Data excerpt >>
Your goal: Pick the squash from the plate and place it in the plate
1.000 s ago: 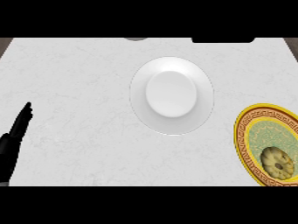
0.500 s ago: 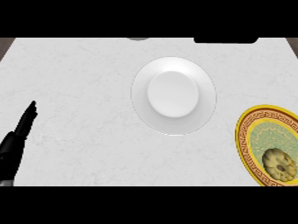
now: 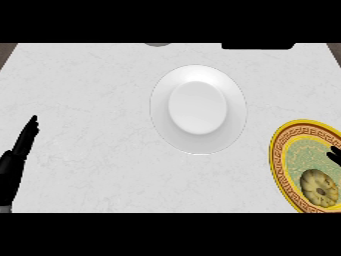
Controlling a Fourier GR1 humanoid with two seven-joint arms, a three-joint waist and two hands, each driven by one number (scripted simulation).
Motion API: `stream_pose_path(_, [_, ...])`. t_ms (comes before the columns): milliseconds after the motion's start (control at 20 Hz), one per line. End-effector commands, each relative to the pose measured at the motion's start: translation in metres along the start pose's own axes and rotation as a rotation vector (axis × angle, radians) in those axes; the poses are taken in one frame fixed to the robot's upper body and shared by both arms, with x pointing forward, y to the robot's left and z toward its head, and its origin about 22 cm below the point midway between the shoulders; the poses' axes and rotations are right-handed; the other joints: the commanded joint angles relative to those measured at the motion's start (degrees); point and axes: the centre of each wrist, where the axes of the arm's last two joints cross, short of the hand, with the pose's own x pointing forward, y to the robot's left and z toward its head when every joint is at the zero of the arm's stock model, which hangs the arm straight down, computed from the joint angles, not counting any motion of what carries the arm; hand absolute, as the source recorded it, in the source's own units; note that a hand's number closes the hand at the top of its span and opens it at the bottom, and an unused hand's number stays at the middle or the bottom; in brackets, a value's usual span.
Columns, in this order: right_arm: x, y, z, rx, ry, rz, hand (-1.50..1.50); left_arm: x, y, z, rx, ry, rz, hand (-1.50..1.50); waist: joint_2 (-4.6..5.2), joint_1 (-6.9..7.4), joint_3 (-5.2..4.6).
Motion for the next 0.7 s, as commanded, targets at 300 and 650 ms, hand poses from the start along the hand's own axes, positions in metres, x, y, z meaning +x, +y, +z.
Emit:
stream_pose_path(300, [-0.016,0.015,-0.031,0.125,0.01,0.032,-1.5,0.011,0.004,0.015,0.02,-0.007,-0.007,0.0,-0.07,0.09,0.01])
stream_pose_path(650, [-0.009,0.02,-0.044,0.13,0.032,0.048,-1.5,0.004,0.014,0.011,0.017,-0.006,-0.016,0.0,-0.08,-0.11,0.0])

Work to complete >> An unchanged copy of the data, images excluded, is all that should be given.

Written answer >>
Your goal: Pick the squash from the plate and place it in the plate
1.000 s ago: 
0.500 s ago: 
now: 
Controlling a Fourier GR1 humanoid with two seven-joint arms, a three-joint waist and two hands, each driven by one number (scripted simulation).
Motion API: `stream_pose_path(_, [_, ...])`. t_ms (comes before the columns): milliseconds after the motion's start (control at 20 Hz), one per line. End-effector commands, each relative to the pose measured at the motion's start: translation in metres along the start pose's own axes and rotation as a rotation vector (axis × angle, radians) in those axes; the poses are taken in one frame fixed to the robot's upper body and shared by both arms, with x pointing forward, y to the robot's left and z toward its head, and its origin about 22 cm below the point midway between the shoulders; the poses' axes and rotations are right-handed; the other joints: the commanded joint angles relative to those measured at the motion's start (degrees); point and axes: the centre of each wrist, where the axes of the arm's last two joints cross, short of the hand, with the pose's own x pointing forward, y to the robot's left and z toward its head when every joint is at the zero of the arm's stock model, which hangs the arm straight down, computed from the joint angles, not counting any motion of what carries the arm; hand absolute, as the source recorded it, in the source's own units; note that a hand's number closes the hand at the top of its span and opens it at the bottom, and an unused hand's number stays at the middle or the bottom; in brackets, a value's usual span.
Columns, in this order: right_arm: x, y, z, rx, ry, rz, hand (-1.50..1.50); left_arm: x, y, z, rx, ry, rz, hand (-1.50..1.50); waist: joint_2 (-4.6..5.2), joint_1 (-6.9..7.4), joint_3 (-5.2..4.6).
Motion for the next 0.7 s, as commanded, targets at 300 and 650 ms, hand poses from the start along the hand's own axes, positions in metres, x, y, z meaning +x, +y, +z.
Emit:
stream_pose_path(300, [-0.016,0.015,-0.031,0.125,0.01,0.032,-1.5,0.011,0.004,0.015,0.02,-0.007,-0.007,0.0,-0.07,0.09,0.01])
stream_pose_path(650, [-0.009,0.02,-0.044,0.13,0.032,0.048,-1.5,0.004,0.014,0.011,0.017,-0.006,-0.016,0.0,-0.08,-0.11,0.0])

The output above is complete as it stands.